** COLLECTED DATA follows **
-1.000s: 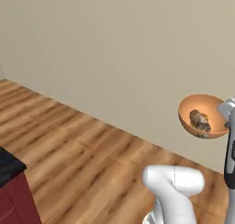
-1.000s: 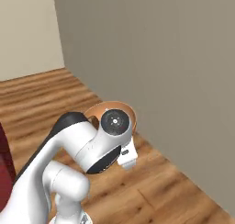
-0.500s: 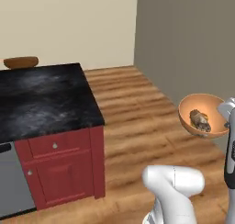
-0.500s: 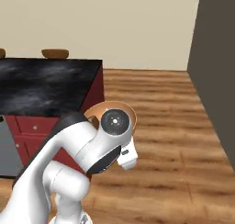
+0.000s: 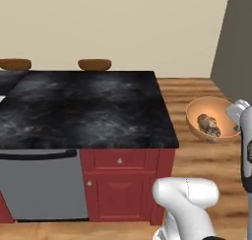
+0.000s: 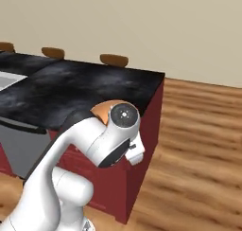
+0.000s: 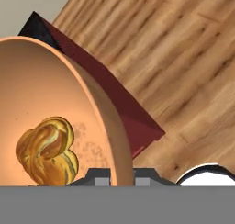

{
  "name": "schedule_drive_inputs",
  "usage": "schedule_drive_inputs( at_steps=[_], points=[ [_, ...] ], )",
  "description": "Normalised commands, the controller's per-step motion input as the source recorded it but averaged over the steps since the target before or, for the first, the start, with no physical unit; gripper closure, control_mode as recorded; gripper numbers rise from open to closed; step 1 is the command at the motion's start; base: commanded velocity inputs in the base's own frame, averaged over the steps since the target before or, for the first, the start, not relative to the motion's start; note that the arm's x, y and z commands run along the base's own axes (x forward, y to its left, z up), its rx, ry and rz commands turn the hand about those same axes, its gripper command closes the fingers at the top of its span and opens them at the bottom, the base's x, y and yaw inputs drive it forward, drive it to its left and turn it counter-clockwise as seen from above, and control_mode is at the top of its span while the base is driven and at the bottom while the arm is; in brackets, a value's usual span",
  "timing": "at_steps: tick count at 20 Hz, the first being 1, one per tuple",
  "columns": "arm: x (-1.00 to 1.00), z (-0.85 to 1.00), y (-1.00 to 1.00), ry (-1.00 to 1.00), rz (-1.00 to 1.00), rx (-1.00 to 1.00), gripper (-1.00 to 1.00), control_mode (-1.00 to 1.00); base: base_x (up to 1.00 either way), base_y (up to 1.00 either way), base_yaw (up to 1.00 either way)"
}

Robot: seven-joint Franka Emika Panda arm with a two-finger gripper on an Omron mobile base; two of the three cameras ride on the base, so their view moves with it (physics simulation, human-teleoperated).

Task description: Pick up the heated bread from the toaster oven and place it in the bowl. Then move the bread bowl to the dining counter.

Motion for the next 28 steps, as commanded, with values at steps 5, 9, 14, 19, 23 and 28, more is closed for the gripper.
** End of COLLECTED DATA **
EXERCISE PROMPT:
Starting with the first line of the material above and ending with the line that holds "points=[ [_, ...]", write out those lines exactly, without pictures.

SOLUTION FOR THIS TASK:
-1.000s: 
-1.000s: 
-0.500s: 
-0.500s: 
+0.000s: 
+0.000s: 
+0.000s: 

{
  "name": "schedule_drive_inputs",
  "usage": "schedule_drive_inputs( at_steps=[_], points=[ [_, ...] ], )",

No additional output will be generated.